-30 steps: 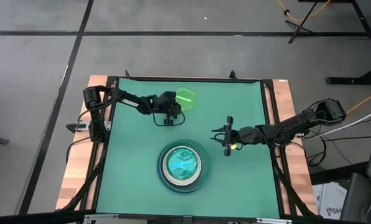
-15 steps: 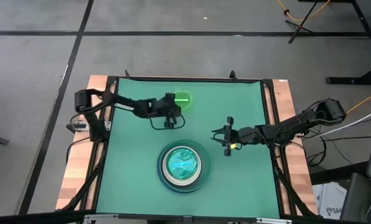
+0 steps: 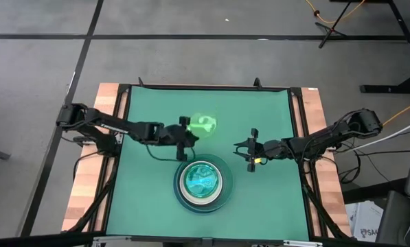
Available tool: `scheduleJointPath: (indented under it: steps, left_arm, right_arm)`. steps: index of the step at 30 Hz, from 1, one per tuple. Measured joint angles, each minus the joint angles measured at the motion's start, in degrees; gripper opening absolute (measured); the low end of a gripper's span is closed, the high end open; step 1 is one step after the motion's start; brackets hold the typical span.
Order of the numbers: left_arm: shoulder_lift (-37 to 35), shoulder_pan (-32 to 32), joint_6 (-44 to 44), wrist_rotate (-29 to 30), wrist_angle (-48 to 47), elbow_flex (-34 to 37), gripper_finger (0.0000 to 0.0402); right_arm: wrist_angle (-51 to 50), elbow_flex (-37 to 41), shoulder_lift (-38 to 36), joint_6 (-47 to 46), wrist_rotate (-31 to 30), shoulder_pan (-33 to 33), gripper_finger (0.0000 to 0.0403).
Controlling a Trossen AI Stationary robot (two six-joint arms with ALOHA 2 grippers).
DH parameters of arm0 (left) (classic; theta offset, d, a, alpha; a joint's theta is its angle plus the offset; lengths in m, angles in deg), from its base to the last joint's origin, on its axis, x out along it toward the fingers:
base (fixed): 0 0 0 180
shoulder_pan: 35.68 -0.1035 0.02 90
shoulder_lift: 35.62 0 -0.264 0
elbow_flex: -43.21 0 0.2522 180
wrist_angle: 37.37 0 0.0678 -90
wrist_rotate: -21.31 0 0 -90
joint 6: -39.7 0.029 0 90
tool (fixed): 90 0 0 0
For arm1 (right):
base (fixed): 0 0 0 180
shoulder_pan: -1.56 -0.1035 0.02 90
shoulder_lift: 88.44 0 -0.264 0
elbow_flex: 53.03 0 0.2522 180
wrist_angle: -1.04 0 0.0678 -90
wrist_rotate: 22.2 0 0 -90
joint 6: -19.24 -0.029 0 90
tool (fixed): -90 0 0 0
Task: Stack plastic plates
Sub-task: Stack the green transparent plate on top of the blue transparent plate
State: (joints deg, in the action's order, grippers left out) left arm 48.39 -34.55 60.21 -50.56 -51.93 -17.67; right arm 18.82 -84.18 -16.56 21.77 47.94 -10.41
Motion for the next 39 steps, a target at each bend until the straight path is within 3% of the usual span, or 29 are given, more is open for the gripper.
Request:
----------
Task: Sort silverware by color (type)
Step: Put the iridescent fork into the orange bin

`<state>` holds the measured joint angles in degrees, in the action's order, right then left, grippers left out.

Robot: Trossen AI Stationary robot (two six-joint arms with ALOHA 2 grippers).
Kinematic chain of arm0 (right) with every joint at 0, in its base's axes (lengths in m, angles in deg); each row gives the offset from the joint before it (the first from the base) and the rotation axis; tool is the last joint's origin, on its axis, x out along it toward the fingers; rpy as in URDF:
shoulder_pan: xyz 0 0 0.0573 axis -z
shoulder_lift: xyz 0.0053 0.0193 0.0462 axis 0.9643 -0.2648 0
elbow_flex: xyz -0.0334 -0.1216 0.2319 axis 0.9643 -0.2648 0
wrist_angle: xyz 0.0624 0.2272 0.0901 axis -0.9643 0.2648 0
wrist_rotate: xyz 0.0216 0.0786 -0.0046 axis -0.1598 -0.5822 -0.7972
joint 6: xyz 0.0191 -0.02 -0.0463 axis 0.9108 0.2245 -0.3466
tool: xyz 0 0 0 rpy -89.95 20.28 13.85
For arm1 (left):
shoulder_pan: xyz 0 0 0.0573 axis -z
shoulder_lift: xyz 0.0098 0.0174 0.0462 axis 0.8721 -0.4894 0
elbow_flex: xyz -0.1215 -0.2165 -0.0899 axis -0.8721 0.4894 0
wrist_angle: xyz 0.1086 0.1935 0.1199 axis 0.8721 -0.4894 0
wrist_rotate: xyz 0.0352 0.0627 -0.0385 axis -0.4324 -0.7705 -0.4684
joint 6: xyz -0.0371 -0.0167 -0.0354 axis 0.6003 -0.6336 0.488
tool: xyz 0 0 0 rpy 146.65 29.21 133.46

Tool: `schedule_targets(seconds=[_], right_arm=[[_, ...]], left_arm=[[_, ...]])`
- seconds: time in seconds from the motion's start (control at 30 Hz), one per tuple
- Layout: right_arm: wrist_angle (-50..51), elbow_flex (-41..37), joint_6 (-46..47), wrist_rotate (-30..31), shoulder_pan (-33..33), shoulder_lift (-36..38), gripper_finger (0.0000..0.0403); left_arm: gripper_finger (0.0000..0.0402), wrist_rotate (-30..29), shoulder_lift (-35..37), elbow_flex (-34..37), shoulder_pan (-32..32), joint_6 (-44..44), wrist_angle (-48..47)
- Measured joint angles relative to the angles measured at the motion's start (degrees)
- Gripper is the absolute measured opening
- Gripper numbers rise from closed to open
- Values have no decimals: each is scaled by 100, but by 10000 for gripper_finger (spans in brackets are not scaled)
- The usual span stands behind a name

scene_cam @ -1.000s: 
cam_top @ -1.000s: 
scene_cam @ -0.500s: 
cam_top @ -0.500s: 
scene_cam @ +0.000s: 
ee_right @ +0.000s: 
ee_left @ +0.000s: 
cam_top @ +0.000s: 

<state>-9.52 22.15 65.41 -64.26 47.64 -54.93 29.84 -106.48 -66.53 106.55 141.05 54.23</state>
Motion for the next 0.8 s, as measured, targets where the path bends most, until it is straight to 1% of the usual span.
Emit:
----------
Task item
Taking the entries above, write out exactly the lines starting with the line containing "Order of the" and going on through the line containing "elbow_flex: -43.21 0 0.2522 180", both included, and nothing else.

Task response
Order of the numbers: left_arm: shoulder_lift (-37 to 35), shoulder_pan (-32 to 32), joint_6 (-44 to 44), wrist_rotate (-29 to 30), wrist_angle (-48 to 47), elbow_flex (-34 to 37), gripper_finger (0.0000 to 0.0402); right_arm: wrist_angle (-51 to 50), elbow_flex (-37 to 41), shoulder_lift (-38 to 36), joint_6 (-47 to 46), wrist_rotate (-31 to 30), shoulder_pan (-33 to 33), gripper_finger (0.0000 to 0.0403).
Controlling a Trossen AI Stationary robot (two six-joint arms with ALOHA 2 grippers).
DH parameters of arm0 (left) (classic; theta offset, d, a, alpha; a joint's theta is its angle plus the offset; lengths in m, angles in deg), from its base to the last joint's origin, on its axis, x out along it toward the fingers:
base (fixed): 0 0 0 180
shoulder_pan: 35.68 -0.1035 0.02 90
shoulder_lift: 35.62 0 -0.264 0
elbow_flex: -43.21 0 0.2522 180

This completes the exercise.